Selon l’APA, c’est ce qu’a déclaré Hikmet Hajiyev, assistant du Président de l’Azerbaïdjan et chef du département des questions de politique étrangère de l’Administration présidentielle, dans une publication sur son compte X.
Selon lui, les mines demeurent l’héritage le plus lourd du conflit entre l’Arménie et l’Azerbaïdjan et continuent de faire des victimes même après la fin des combats actifs. Ainsi, entre le 10 novembre 2020 et le 9 juin 2026, 264 incidents liés aux mines ont été enregistrés en Azerbaïdjan. Au total, 427 personnes ont été touchées par des mines, dont 73 ont perdu la vie et 354 ont été blessées.

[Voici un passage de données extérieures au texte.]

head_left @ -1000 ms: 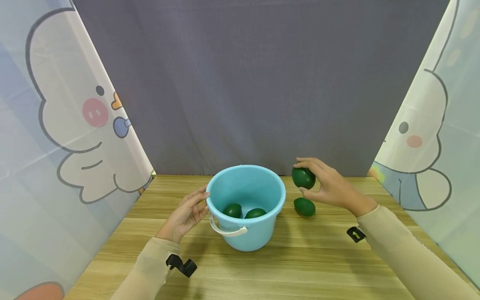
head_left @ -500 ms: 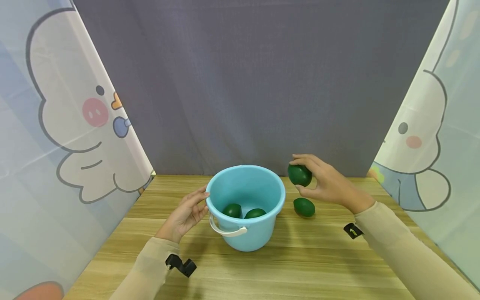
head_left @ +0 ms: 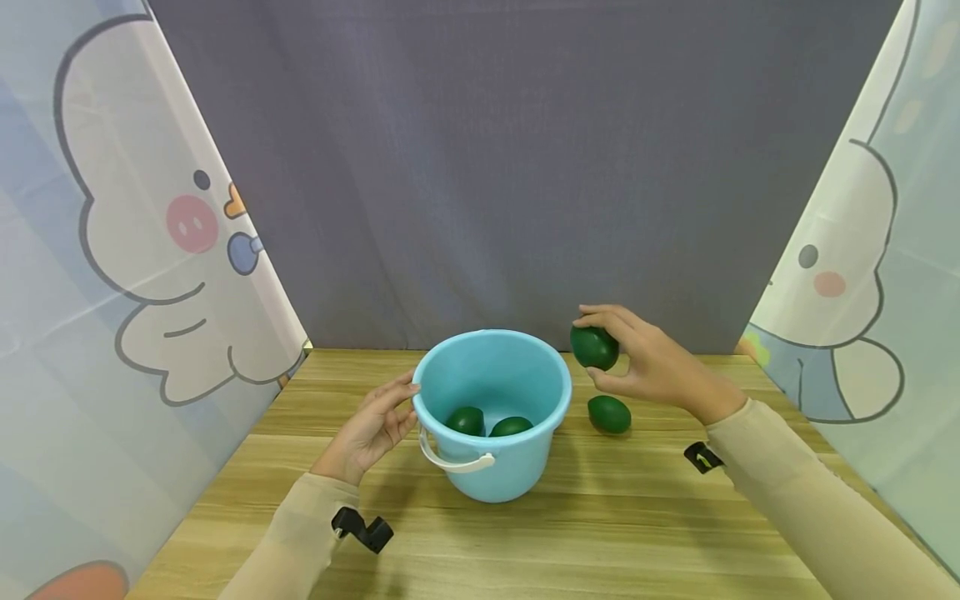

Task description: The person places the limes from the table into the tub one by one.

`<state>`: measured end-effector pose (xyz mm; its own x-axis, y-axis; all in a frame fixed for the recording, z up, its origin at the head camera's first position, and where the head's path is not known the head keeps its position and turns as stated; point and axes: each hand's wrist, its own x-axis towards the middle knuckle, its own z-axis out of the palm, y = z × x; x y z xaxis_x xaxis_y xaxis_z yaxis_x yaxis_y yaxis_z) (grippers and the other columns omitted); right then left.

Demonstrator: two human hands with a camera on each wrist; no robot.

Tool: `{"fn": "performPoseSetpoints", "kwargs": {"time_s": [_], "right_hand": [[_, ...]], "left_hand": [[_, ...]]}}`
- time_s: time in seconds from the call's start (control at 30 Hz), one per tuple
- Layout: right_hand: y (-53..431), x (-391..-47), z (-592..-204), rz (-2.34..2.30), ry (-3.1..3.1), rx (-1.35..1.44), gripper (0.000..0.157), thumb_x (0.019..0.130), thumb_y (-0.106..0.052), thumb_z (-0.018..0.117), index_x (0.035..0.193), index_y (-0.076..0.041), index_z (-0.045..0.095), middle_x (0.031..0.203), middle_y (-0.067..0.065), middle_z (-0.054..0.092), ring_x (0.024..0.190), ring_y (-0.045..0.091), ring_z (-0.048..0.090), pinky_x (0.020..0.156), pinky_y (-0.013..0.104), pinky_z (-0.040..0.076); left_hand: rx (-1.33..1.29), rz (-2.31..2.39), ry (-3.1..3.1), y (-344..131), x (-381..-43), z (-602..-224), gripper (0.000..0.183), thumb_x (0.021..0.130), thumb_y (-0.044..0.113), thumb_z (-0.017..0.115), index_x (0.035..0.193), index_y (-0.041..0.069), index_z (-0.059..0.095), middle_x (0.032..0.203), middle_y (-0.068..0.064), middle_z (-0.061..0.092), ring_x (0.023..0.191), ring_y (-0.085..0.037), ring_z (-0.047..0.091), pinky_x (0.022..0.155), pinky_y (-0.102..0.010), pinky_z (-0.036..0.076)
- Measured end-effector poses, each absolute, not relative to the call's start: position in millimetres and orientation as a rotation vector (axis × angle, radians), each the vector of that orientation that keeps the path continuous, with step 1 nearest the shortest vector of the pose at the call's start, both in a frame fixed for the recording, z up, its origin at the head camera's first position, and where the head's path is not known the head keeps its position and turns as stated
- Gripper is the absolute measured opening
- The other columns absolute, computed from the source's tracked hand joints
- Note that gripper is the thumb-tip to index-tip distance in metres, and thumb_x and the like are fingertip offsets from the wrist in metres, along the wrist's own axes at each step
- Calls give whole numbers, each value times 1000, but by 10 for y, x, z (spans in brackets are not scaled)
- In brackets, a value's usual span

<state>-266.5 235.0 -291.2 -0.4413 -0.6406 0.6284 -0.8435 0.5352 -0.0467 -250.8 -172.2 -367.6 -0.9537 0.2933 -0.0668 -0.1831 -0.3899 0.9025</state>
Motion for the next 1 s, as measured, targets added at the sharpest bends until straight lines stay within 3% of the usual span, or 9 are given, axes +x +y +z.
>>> {"fn": "performPoseSetpoints", "kwargs": {"time_s": [0.37, 1.0], "right_hand": [[2257, -2661, -2807, 508, -2214, 1242, 59, 79, -15, 75, 134, -8, 55, 146, 10, 48, 122, 26, 57, 84, 31, 58], [2133, -2683, -2731, 554, -2228, 1323, 59, 81, -17, 78, 134, -7, 56, 143, 12, 50, 123, 26, 57, 89, 37, 58]], "left_hand": [[139, 2398, 1544, -1711, -2509, -3666, 59, 102, 8, 54, 156, 4, 31, 135, -11, 49, 75, -7, 66, 68, -11, 55], [133, 2405, 1544, -1702, -2505, -3661, 58, 102, 8, 53, 156, 3, 31, 129, -10, 52, 74, -7, 65, 68, -12, 55]]}}
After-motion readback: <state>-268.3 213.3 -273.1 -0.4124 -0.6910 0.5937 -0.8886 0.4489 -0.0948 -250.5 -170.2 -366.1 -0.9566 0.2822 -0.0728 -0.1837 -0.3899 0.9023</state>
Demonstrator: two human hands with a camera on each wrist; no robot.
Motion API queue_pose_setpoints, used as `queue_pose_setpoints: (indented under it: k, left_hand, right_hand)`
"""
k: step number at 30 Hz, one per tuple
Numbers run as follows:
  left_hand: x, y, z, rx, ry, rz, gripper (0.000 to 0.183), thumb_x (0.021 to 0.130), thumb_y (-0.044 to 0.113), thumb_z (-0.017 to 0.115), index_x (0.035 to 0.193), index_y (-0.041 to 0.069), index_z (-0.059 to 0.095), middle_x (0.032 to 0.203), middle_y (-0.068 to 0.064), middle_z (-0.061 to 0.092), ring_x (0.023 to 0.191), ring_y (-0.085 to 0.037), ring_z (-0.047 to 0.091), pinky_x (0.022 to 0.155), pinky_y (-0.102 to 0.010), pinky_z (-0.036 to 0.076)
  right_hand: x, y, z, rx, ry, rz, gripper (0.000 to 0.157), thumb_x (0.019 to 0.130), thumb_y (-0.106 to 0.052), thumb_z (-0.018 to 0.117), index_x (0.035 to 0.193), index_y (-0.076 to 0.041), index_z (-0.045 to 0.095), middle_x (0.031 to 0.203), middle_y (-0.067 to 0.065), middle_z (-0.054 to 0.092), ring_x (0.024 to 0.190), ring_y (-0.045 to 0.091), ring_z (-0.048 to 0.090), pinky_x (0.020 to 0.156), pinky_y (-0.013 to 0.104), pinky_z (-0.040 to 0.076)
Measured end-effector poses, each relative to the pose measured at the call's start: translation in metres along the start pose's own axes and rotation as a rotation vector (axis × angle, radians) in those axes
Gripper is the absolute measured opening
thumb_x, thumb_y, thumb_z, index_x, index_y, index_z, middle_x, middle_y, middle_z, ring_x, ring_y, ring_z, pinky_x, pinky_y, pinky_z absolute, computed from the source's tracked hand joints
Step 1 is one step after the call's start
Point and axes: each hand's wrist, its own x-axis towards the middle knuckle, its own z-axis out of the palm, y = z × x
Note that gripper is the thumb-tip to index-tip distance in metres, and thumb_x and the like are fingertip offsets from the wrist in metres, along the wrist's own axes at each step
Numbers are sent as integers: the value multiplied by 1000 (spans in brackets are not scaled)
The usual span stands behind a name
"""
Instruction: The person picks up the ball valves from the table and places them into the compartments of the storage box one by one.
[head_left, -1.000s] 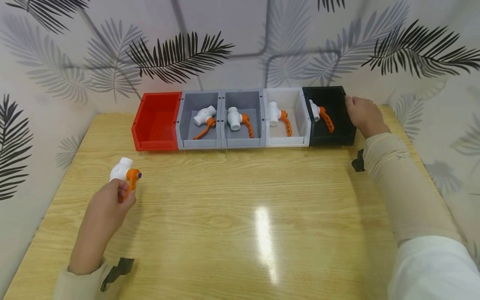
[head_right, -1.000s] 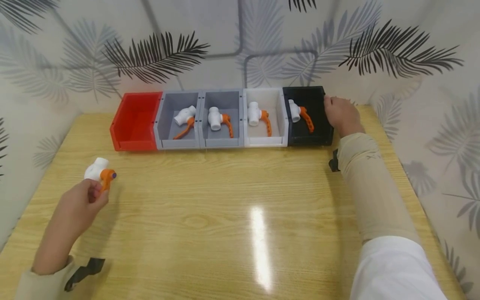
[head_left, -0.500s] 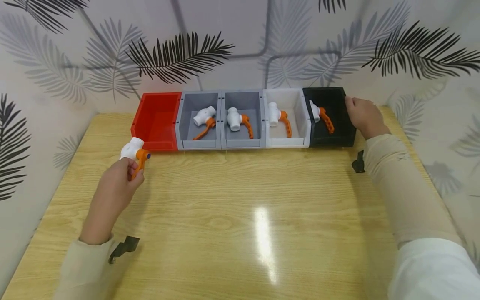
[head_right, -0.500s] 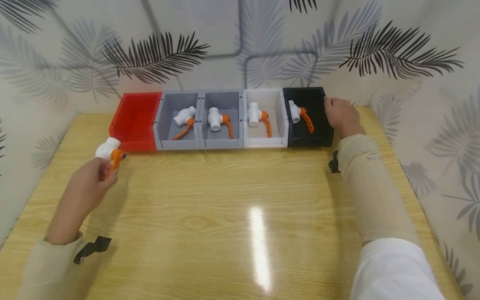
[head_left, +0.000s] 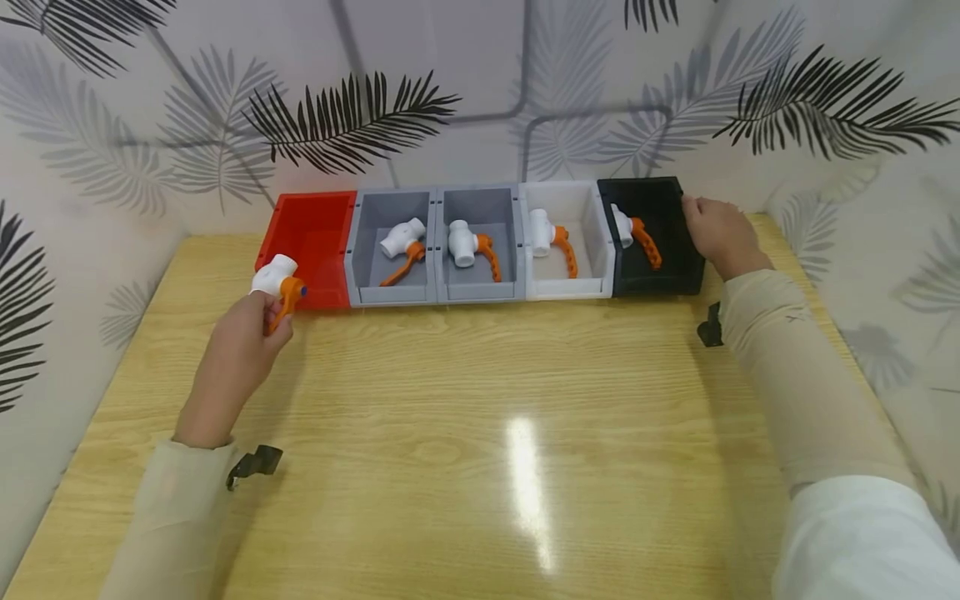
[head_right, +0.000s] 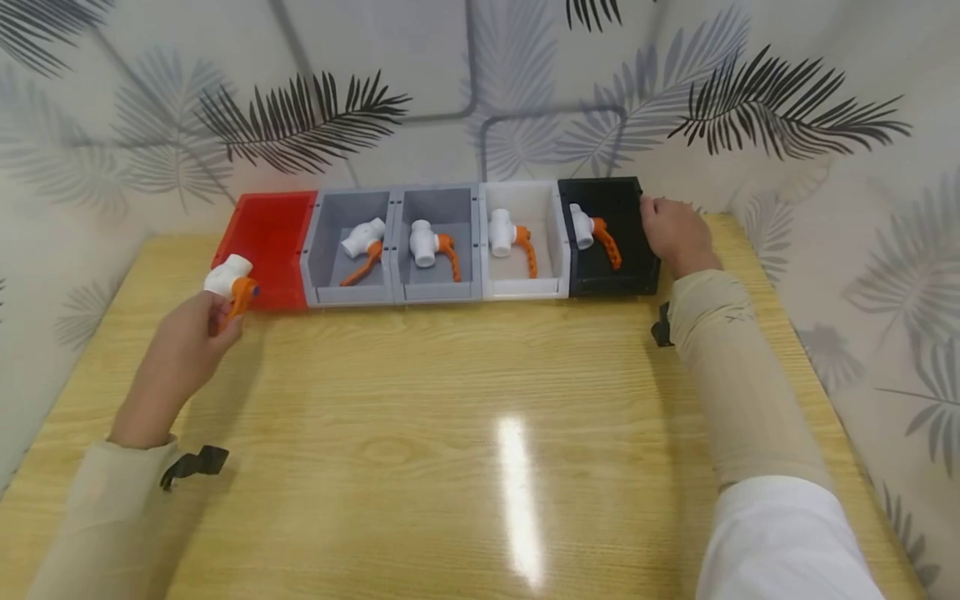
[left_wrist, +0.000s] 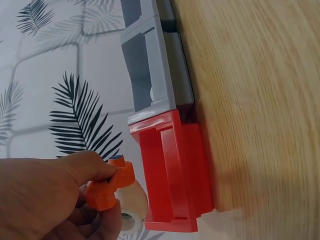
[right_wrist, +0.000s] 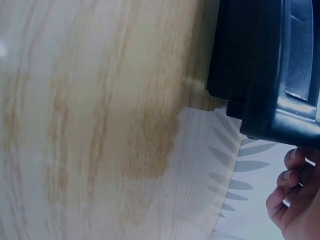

Hikmet Hajiyev a précisé que parmi les victimes figurent 231 civils et 196 militaires.
L’assistant du Président a également souligné que, depuis 1991, le nombre total de victimes des mines dépasse 3 500 personnes. Parmi elles se trouvent 362 enfants et jeunes, ainsi que 38 femmes.
« Outre les pertes humaines tragiques, la contamination généralisée par les mines continue d’entraver considérablement le retour sûr des familles déplacées, la reconstruction des territoires libérés, le développement économique et les activités agricoles. Chaque mine détectée et neutralisée représente non seulement une vie potentiellement sauvée, mais aussi un pas vers le redressement. Les opérations de déminage ne sont pas seulement une question de sécurité ; elles constituent également une nécessité humanitaire et une condition essentielle à une reconstruction et à un développement durables », a ajouté Hikmet Hajiyev.